Interpretive Summary: The impact of climate change on the energy and hydrologic balance of the boreal forest is not well understood, with ramifications to ecosystem health, fire potential, and species migration. The remoteness of these northern regions is not conducive to extensive ground based observation; therefore, remote sensing approaches for mapping vegetation health, water use, and energy partitioning will be of value in monitoring response of boreal systems to climate change. This paper investigates the accuracy of a remotely sensed two-source energy balance (TSEB) model over representative flux sites in Alaska over birch and black spruce stands. Comparison of modeled and measured evapotranspiration (ET) and surface energy fluxes suggested important modifications to the TSEB model to improve performance over these important boreal landcover types – most critically, a down-adjustment of a parameter controlling vegetation transpiration. These modifications will be implemented in a regional version of the TSEB model that runs operationally over North America, used to monitor drought and water use in response to climate, land use, and land cover change.

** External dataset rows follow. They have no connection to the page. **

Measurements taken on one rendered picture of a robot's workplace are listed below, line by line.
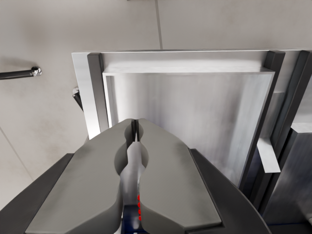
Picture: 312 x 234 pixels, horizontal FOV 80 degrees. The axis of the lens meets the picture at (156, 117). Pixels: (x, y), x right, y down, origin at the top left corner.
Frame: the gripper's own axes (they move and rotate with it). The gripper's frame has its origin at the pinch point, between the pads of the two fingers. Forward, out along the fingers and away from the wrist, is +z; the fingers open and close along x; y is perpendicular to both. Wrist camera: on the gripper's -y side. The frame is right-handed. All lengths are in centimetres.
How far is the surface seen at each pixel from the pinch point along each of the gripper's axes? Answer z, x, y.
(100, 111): 17.7, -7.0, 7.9
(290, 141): 16.9, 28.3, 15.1
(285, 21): 108, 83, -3
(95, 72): 17.7, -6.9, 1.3
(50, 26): 108, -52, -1
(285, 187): 19, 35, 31
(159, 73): 16.2, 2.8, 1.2
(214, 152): 19.5, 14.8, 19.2
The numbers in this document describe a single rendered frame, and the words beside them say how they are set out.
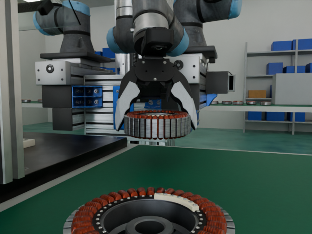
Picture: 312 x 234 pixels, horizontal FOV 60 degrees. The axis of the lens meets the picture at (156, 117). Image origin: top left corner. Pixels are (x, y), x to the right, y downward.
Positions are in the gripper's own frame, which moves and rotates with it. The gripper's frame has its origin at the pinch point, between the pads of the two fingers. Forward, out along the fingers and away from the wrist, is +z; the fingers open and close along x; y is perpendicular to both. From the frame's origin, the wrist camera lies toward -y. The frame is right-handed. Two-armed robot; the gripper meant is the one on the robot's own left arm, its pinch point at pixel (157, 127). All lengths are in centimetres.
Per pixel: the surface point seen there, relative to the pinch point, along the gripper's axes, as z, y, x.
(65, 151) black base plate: 2.9, 3.1, 15.5
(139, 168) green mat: 6.9, 0.0, 3.2
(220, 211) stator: 15.8, -23.1, -1.3
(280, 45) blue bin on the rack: -347, 391, -317
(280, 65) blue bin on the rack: -310, 411, -319
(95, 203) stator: 14.6, -21.1, 7.2
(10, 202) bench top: 12.7, -9.7, 17.8
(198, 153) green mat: 2.1, 8.6, -8.8

Technical Abstract: Recent Arctic warming has led to changes in the hydrological cycle. Circum-Arctic and circumboreal ecosystems are showing evidence of “greening” and “browning” due to temperature warming leading to shrub encroachment, tree mortality and deciduousness. Increases in latent heat flux from increased evapotranspiration rates associated with deciduous-dominated ecosystems may be significant, because deciduous vegetation has extremely high-water use and water storage capacity compared to coniferous and herbaceous plant species. Thus, the impact of vegetation change in boreal ecosystems on regional surface energy balance is a significant knowledge gap that must be addressed to better understand observed trends in water use/availability and tree mortality. To this end, output from a two-source energy balance model (TSEB) with modifications for high latitude boreal ecosystems was evaluated using flux tower measurements and Terra/Aqua MODIS remote sensing data collected over the two largest boreal forest types in Alaska (birch and black spruce). Data under clear and overcast days and from leaf-out to senescence from 2012 to 2016 were used for validation. Using flux tower observations and local model inputs, modifications to the model formulation for soil heat flux, net radiation partitioning, and canopy transpiration were required for the boreal forest. These improvements resulted in a mean absolute percent difference of around 23% for turbulent daytime fluxes when surface temperature from the flux towers was used, similar to errors reported in other studies conducted in warmer climates. Results when surface temperature from Terra/Aqua MODIS estimates were used as model input suggested that these model improvements are pertinent for regional scale applications. Vegetation indices and LAI time-series from the Terra/Aqua MODIS products were confirmed to be appropriate for energy flux estimation in the boreal forest to describe vegetation properties (LAI and green fraction) when field observations are not available. Model improvements for boreal settings identified in this study will be implemented operationally over North America to map surface energy fluxes at regional scales using long time series of remote sensing estimates as part of NOAA’s GOES Evapotranspiration and Drought Information System.